The retail IT operative added that there are ways to deal with this problem without causing too much disruption. “First, the standard for Unguessable/Unpredictable Number has to be updated to clearly state the requirement for a cryptographically secure pseudorandom number generator (it has been) and how to securely seed it (it hasn’t been). Second, all old non-random terminals would need to be updated to use the new standard. But that’s still a tremendous amount of privately owned equipment to update.”

As for new systems, the answer is theoretically easier. But it also requires a team with some cryptography background, which is not generally present within every retailer’s IT group.

“Anyone buying a new system today could consider asking their vendor to describe their system’s approach to defend against this attack. But the answer is likely to be technical cryptobabble and won’t mean much to most people,” she said. “If I had a nickel for every business analyst I know who understands what a cryptographically secure pseudorandom number generator is, or would ask about the source of the entropy used to seed it, I’d have about 40 cents.”

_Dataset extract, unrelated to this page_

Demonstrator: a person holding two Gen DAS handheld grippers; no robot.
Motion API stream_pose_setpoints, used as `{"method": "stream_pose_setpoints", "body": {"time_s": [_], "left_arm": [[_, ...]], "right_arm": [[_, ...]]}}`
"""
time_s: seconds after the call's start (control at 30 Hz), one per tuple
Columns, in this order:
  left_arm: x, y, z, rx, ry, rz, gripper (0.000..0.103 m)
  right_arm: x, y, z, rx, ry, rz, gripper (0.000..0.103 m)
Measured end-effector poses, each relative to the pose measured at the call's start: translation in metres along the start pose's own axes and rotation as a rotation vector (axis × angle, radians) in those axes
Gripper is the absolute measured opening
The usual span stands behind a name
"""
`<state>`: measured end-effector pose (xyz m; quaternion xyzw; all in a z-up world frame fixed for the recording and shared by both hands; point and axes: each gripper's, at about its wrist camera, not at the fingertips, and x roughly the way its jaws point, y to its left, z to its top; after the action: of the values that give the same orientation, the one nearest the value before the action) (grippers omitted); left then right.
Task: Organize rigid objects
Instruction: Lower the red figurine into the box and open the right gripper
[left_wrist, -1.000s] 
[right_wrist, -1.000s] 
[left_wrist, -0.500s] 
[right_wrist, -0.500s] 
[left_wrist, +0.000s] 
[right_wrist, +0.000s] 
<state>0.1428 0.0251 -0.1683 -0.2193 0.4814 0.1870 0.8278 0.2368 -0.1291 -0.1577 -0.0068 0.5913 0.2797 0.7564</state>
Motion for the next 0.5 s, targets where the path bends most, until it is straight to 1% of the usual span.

Failing have some good crypto team members, a legally oriented approach would be getting the vendor to accept more responsibility. “I think it would be more effective to work with the vendor to agree to a comprehensive security warranty where the vendor accepts a long-term liability for fixing currently undiscovered security defects, even if the customer is outside the normal warranty or paid-for support period.”

And while you’re at it, get your medical doctors to start doing housecalls again. But seriously, this is a rare situation where the U.S. retail community is in a very good spot security-wise. Whether EMV will ever make it the U.S. retail community in major numbers is debatable. But the fact that we have resisted it so long enables us to much more easily sidestep holes such as this one.